* [Work instruction]: Using the entries that follow, report the number of lines that include the string "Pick", without any other text.
(Information begins)
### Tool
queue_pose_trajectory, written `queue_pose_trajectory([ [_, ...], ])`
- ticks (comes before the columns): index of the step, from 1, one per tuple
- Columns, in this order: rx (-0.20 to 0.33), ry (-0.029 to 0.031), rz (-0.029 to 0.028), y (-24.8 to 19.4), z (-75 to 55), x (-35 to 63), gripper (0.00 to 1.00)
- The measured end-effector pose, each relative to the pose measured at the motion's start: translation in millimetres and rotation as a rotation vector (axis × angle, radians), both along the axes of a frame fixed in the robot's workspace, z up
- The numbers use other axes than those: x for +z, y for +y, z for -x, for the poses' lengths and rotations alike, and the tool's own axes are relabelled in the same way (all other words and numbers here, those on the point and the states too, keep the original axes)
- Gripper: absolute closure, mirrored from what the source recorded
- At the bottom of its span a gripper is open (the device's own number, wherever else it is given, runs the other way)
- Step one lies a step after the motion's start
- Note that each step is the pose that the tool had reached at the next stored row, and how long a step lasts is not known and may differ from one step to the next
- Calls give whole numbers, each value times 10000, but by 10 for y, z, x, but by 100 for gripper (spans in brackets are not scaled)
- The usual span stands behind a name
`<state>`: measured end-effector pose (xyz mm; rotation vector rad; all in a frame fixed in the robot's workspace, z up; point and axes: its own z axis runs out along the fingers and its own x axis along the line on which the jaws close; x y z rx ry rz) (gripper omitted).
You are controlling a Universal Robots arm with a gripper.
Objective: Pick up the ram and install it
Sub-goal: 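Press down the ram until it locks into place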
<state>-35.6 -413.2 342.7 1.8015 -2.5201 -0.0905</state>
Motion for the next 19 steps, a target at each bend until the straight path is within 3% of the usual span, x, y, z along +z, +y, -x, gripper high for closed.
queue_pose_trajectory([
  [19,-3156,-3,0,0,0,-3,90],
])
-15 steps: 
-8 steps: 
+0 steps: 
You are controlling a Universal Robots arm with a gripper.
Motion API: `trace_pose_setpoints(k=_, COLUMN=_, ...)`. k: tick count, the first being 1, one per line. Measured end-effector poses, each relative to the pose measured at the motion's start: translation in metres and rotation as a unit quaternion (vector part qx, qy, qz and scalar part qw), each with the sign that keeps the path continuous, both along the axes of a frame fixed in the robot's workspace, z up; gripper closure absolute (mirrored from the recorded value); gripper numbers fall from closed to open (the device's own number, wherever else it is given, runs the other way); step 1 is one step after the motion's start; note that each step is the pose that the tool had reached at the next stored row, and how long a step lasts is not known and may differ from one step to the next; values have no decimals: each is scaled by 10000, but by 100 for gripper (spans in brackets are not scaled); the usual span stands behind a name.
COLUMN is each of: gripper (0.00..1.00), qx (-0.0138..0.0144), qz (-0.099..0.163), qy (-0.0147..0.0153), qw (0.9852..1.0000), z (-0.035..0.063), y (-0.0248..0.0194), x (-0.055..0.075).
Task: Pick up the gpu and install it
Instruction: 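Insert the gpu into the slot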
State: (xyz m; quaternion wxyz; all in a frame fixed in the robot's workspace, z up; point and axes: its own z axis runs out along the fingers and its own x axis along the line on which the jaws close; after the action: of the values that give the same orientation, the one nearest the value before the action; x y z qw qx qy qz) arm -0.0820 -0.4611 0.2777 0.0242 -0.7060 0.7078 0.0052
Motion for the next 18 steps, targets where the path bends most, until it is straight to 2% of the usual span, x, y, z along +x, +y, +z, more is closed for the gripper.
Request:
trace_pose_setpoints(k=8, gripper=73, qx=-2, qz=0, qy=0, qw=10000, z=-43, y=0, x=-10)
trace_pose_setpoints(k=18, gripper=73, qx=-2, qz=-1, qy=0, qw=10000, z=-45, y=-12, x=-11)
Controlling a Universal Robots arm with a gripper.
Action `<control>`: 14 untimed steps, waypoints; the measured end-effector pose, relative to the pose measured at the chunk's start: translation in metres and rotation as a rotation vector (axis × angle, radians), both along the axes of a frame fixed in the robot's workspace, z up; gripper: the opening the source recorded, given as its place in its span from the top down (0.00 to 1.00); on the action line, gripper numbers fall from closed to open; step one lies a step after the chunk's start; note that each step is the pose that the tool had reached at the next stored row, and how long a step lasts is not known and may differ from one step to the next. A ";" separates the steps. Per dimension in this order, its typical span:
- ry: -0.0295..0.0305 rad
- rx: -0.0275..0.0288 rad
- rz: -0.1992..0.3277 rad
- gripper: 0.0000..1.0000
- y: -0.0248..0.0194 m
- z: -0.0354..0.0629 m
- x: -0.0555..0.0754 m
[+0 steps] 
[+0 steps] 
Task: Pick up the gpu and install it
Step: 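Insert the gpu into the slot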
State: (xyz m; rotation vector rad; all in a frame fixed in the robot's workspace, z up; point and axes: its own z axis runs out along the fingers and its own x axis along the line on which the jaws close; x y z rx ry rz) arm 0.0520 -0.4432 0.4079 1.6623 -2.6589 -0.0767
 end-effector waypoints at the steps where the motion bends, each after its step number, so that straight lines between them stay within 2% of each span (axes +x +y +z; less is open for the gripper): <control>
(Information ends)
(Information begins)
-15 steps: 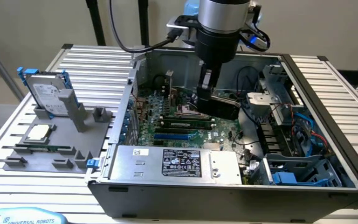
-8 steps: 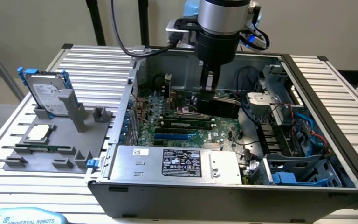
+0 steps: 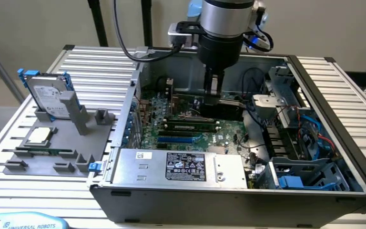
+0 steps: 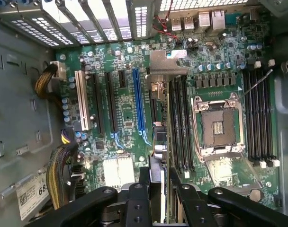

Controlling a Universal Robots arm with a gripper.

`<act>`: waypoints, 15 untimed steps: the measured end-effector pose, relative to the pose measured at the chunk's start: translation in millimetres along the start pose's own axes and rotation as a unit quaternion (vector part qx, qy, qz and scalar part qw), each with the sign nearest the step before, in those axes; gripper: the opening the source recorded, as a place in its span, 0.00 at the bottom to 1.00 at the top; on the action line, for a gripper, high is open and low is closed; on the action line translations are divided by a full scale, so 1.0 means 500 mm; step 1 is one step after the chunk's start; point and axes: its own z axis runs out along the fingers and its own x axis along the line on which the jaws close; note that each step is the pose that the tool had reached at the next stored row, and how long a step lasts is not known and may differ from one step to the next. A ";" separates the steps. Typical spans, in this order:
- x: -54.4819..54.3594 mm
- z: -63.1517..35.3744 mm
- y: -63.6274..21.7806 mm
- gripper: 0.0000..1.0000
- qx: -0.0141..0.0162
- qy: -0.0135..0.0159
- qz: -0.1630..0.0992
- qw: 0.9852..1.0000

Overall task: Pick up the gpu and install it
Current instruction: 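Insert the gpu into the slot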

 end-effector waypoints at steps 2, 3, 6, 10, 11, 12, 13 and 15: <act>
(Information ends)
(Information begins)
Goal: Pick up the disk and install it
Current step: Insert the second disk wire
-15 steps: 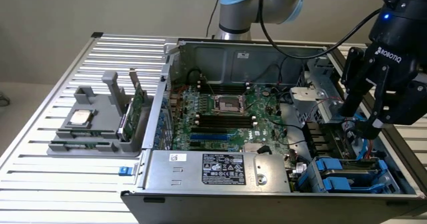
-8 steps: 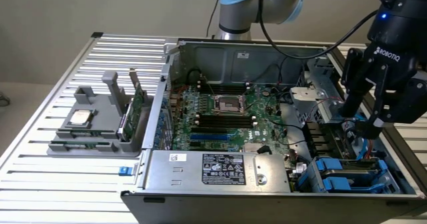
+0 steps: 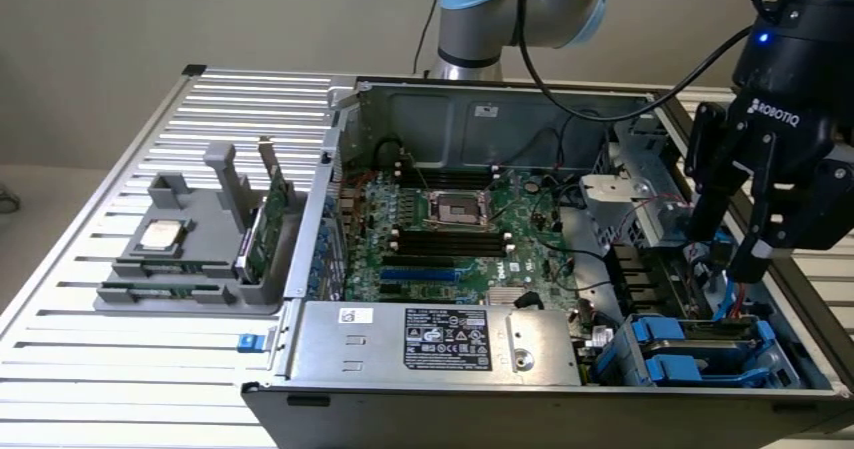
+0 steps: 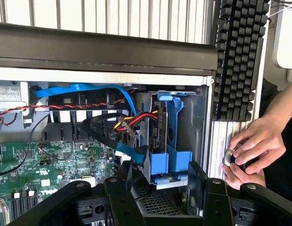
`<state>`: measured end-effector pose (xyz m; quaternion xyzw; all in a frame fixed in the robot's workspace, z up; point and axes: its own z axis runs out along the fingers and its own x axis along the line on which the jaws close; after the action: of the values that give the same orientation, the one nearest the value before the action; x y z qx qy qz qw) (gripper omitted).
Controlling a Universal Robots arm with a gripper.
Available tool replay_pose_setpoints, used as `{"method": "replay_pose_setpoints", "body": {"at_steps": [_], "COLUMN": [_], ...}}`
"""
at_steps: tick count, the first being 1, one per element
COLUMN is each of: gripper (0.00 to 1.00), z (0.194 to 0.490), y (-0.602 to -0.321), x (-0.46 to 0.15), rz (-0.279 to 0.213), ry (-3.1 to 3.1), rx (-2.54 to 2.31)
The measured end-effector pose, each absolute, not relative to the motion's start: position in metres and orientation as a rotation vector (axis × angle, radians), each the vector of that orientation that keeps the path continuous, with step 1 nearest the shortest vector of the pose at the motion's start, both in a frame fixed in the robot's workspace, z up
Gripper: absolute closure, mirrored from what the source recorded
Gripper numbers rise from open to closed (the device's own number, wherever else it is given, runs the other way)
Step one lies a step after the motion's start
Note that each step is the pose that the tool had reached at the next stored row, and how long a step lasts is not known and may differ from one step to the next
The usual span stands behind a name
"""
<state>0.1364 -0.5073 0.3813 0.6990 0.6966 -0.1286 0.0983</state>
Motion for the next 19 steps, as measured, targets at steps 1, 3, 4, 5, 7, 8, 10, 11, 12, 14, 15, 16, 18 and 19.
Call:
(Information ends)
* [Solution below]: 5